No it's gotta be Little Nellie, Even Wing CommanderKenWallis (the inventor-pilot) Was doing airshows all over the world with the aircraft dressed up as Little Nellie...lol 
The movie also had to pay to repair the ancient castle where the Ninja scene was shot. Seems the pyrotechnics did a bit of damage to the walls....









Seems to be carrying it's own weight in sponsor stickers....


----------



## miniature sun (May 1, 2005)

It's a great kit apart from the rocket launchers which need work to make accurate. I think they were originally designed to fire using a rubber band or a spring.


----------



## steve123 (Feb 9, 2009)

Yes, for about a second I considered making them work...added play value you see,..lolI've got to dig up some multiple rocket pod ends and the shape of the helmet cam is wrong...but that's easy..I've got pics of that in the camera..
Need to drill out a few lightening holes that the kit merely does in relief..
















Then, Bond, James Bond's helmet needs a bit of work. I'm removing the crosshatched area.








This build _forces_ me to watch a James Bond movie for accuracy...the horror..lol.

Steve


----------



## steve123 (Feb 9, 2009)

Well, leave it to me to create a problem that wasn't there to begin with.My next photobuild will use TWO kits(always need a stunt double).
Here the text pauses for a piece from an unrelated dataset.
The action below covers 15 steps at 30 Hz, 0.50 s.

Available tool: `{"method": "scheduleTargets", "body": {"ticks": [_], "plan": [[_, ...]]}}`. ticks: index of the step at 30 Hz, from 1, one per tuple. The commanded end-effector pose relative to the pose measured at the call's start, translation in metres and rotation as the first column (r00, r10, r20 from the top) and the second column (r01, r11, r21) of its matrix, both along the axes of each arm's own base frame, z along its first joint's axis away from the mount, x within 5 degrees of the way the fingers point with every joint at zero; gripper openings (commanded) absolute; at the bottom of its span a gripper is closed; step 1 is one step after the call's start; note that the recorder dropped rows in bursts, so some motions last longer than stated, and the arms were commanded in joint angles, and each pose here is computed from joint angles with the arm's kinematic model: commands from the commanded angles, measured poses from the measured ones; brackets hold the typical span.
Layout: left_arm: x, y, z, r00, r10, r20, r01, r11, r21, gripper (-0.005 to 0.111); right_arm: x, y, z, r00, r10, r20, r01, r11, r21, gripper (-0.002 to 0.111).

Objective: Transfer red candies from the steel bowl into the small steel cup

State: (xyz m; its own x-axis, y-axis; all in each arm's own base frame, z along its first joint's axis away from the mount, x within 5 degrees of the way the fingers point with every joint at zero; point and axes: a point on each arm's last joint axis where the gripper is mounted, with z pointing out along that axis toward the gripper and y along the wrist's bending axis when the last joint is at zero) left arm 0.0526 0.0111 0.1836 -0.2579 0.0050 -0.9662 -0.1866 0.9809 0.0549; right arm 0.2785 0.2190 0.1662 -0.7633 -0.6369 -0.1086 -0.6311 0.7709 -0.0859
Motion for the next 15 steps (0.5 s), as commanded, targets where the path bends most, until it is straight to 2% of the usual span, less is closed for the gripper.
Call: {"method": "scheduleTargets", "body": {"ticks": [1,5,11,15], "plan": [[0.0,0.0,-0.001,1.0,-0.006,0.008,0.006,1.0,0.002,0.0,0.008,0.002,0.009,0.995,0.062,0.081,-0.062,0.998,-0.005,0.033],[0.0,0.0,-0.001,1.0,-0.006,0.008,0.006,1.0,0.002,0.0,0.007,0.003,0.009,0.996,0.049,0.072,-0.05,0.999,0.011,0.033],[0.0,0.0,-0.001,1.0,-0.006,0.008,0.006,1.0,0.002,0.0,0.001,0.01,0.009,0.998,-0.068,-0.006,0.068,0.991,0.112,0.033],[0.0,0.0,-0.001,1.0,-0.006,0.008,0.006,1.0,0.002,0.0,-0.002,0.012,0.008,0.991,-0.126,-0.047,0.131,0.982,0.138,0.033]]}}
I should have done a teeny bit of pre-assembly.








Remember the pic of me drilling out a bulkhead with the microdrill?. Well, that part goes back to back with the bulkhead I reamed three BIG holes with a dremel...DOH! (The holes Should match/line up.)
Ok, I attempt to fix my boo-boo while the part is freshly glued together...bad idea.








Ok, I got that fixed as well as some glaring mold seams..Tonight I'll carefully re-bore the holes.....lol


----------



## steve123 (Feb 9, 2009)

It was waay too wet and cold to shoot silver paint yesterday, this morning I put on another coat of silver, to hide all my mistakes..and it gets a few minutes in a warm oven to speed drying/curing.


----------



## Jafo (Apr 22, 2005)

i have one of these kits. It can be a great build
;yours looks good so far


----------



## steve123 (Feb 9, 2009)

Thanks! do you have pics of yours? I love the movie..and I don't know why I haven't built it 'til now.The silver paint is a little tough with the humidity we are having here in Denver...I can't remember the time it was ever a problem before...If I can get the paint to cure, and get the yellow on, it will be a downhill run from here...


----------



## djnick66 (May 2, 2008)

you should post some of the pics over on the Hyperscale Airfix Group Build... Airfix sponsors that page and its non stop airfix building. Lots of cool stuff (someone did a World War I bus...) and the autogyro would be a great addition.


----------



## steve123 (Feb 9, 2009)

Dave, When you mentioned it earlier..I was giving it some thought...that's not a bad idea! thanks Pal!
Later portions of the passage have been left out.